Problem details: What is needed is a copy of each line in the listing that contains "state".

Provided material:
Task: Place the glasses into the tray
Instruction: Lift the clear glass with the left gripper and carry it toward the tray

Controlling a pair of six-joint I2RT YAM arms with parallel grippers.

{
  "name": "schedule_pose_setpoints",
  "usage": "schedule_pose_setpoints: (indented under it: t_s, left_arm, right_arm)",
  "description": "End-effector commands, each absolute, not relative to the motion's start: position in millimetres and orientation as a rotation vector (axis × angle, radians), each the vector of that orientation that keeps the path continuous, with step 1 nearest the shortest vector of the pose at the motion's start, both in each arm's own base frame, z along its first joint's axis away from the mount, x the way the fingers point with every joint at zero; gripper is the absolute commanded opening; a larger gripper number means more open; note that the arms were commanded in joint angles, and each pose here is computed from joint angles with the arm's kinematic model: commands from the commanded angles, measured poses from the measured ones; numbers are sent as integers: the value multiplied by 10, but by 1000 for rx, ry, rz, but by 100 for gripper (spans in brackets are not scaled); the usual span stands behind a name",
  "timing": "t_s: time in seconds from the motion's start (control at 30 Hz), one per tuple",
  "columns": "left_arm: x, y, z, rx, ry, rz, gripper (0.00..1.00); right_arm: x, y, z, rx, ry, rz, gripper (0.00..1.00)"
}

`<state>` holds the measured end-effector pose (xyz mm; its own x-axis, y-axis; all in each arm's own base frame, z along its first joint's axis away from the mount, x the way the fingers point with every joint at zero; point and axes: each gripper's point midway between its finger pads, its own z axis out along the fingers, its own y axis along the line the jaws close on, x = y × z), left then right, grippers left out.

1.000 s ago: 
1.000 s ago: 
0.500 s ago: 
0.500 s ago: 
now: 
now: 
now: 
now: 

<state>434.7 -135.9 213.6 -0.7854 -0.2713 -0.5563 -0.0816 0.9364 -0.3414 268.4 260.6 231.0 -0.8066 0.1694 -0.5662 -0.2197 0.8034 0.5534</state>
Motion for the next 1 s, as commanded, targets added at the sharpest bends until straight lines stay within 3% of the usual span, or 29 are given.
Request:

Response area:
`<state>` holds the measured end-effector pose (xyz mm; its own x-axis, y-axis; all in each arm's own base frame, z along its first joint's axis away from the mount, x the way the fingers point with every joint at zero; point and axes: each gripper's point midway between its finger pads, its own z axis out along the fingers, its own y axis along the line the jaws close on, x = y × z), left then right, grippers left out.
<state>434.7 -135.9 213.6 -0.7854 -0.2713 -0.5563 -0.0816 0.9364 -0.3414 268.4 260.6 231.0 -0.8066 0.1694 -0.5662 -0.2197 0.8034 0.5534</state>

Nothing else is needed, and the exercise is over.